#### [Exercise data]
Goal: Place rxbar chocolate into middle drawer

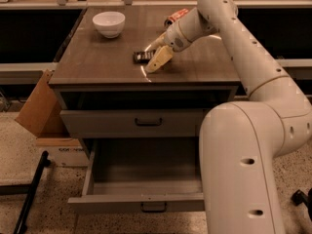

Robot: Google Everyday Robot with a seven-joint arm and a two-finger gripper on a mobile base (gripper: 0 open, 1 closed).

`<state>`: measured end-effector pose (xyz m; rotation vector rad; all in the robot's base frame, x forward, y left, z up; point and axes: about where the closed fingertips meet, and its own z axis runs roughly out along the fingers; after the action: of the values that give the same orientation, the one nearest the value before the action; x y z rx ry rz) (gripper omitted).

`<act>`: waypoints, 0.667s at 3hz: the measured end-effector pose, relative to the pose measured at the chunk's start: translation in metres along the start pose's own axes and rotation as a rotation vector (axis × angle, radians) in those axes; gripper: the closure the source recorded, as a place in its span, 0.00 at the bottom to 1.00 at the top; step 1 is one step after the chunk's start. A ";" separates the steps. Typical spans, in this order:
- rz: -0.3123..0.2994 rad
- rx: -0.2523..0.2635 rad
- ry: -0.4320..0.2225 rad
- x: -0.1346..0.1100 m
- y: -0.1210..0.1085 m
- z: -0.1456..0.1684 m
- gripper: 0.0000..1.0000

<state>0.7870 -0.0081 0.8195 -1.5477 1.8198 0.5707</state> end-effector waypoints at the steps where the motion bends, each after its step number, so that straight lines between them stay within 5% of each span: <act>1: 0.004 -0.006 0.002 -0.001 0.000 0.000 0.70; 2: 0.004 -0.006 0.002 -0.003 0.000 -0.002 0.93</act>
Offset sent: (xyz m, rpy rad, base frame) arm -0.0076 0.0141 0.0420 0.0577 -0.0654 0.0633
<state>0.7871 -0.0073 0.8227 -1.5496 1.8244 0.5778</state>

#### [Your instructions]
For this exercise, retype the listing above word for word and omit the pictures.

#### [Output for this task]
Goal: Place rxbar chocolate into middle drawer


Robot: Google Everyday Robot with a seven-joint arm and a two-finger gripper on a mobile base (gripper: 0 open, 1 closed).

`<state>`: measured end-effector pose (xyz m; rotation vector rad; all in the robot's base frame, x forward, y left, z up; point and axes: about where the closed fingertips meet, and its own z axis runs roughly out along the fingers; after the action: of the values that give the same orientation, the one nearest the value before the action; x y z rx ry rz) (gripper omitted).

`<act>`: waypoints, 0.667s at 3hz: the measured end-effector pose, relative to the pose measured at the chunk's start: translation in metres along the start pose's own axes and rotation as a rotation vector (axis × angle, radians) in those axes; gripper: the closure the source recorded, as a place in its span, 0.00 at the bottom to 1.00 at the top; step 1 is one step after the chunk's start. A ";" separates the steps. Typical spans, in this order:
- rz: -0.3123..0.2994 rad
- rx: -0.2523..0.2635 rad
- ry: -0.4320..0.2225 rad
- x: -0.1346..0.1100 m
- y: -0.1210..0.1085 m
- z: -0.1456..0.1684 m
- gripper: 0.0000..1.0000

<state>0.7870 -0.0081 0.8195 -1.5477 1.8198 0.5707</state> end-effector waypoints at the steps where the motion bends, each after its step number, so that straight lines between them stay within 5% of each span: <act>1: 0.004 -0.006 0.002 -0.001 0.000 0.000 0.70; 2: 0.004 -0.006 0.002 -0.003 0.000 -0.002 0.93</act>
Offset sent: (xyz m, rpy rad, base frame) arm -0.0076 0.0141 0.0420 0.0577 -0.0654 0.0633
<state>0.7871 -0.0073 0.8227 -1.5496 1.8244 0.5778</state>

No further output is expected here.